HIPAA Basics IV: Protecting Patient Data in a Digital Age
By Gil Vidals, , HIPAA Blog, Resources, Security
In the pre-digital age, the technical means of protecting medical data amounted to little more than a locked file cabinet and a secure office door.

These security measures were generally adequate for keeping patient files safe – at least until a fire broke out, or a thief walked off with the filing cabinet.

But if the “good old days” of paper and film records seem like a panacea, the truth is they remain a liability. In fact, based on a data breach study in the American Journal of Managed Care of the years 2009-2016,

Hospitals comprised roughly one-third of all healthcare breaches… Paper and film-based records, rather than electronic records, comprised 65 percent of hospital data breaches. Network servers were the least common location of breached data, although their breaches affected the greatest number of patients.
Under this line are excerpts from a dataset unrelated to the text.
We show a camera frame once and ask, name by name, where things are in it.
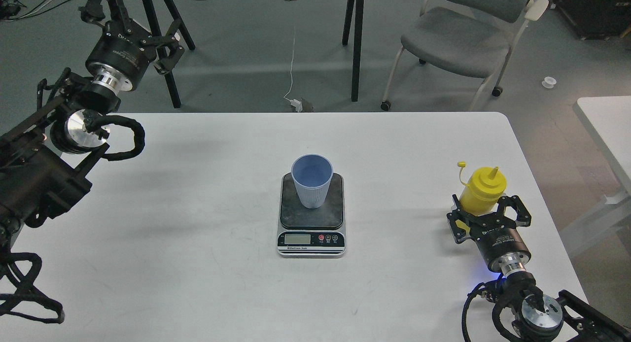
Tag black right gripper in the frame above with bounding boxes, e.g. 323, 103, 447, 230
446, 194, 532, 275

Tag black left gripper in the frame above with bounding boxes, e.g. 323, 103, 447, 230
79, 0, 186, 92

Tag yellow squeeze bottle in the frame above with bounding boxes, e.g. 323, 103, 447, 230
459, 167, 507, 216

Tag blue ribbed plastic cup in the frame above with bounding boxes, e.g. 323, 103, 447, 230
290, 154, 334, 209

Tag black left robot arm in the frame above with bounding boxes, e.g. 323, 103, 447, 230
0, 0, 195, 324

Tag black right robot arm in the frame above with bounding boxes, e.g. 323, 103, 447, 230
446, 195, 631, 342

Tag digital kitchen scale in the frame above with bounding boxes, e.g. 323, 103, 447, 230
277, 173, 347, 258

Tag small white spool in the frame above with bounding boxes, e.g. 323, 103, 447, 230
541, 76, 557, 90

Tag white side table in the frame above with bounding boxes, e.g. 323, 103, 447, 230
560, 96, 631, 258

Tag grey office chair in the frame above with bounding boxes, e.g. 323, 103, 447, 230
381, 0, 549, 111

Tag black cabinet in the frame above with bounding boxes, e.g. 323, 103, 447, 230
552, 0, 631, 40

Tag black floor cables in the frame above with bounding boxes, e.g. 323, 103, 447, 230
0, 0, 94, 22

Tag white cable with plug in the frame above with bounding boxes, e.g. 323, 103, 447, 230
283, 27, 314, 112

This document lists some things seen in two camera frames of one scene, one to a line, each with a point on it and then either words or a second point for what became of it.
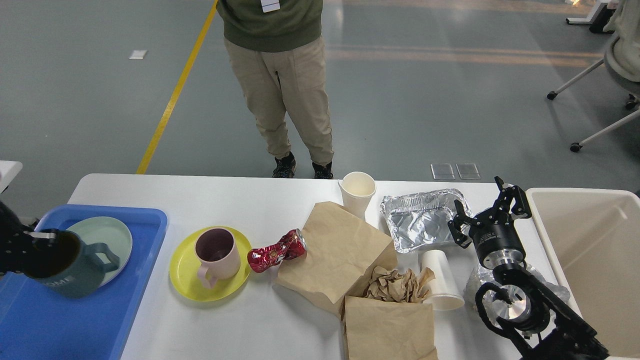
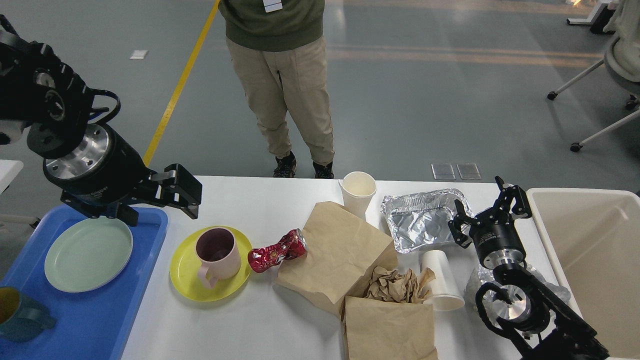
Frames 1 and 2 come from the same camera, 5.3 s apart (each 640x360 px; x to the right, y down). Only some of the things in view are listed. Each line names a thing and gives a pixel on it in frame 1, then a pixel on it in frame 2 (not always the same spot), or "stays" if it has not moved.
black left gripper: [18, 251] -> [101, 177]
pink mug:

In other words, data breaches happen no matter what form health records may take. 

In our increasingly connected world, maintaining the “CIA” of HIPAA data (confidentiality, integrity, and availability) may seem light years removed from simple locked doors and cabinets – and it is. Still, security is an ongoing task that requires constant vigilance and adaptation.

A HIPAA-compliant hosting provider with proven data security expertise is now critical to maintaining ePHI, as opportunistic hackers continue to exploit medical data for illicit gain.

Tangible Harm from Data Loss

We’ll talk about the technical expertise in a moment; first, we should remind ourselves why this all matters, and the very real harm – in 4 tangible aspects – that can come if your data is actually lost or stolen:  

The disclosure of personal information may cause intrinsic harm simply because that private information is known by others. Another potential danger is economic harm. Individuals could lose their job, health insurance, or housing if the wrong type of information becomes public knowledge. 

Individuals could also experience social or psychological harm. For example, the disclosure that an individual is infected with HIV or another type of sexually transmitted infection can cause social isolation and/or other psychologically harmful results. Finally, security breaches could put individuals in danger of identity theft. 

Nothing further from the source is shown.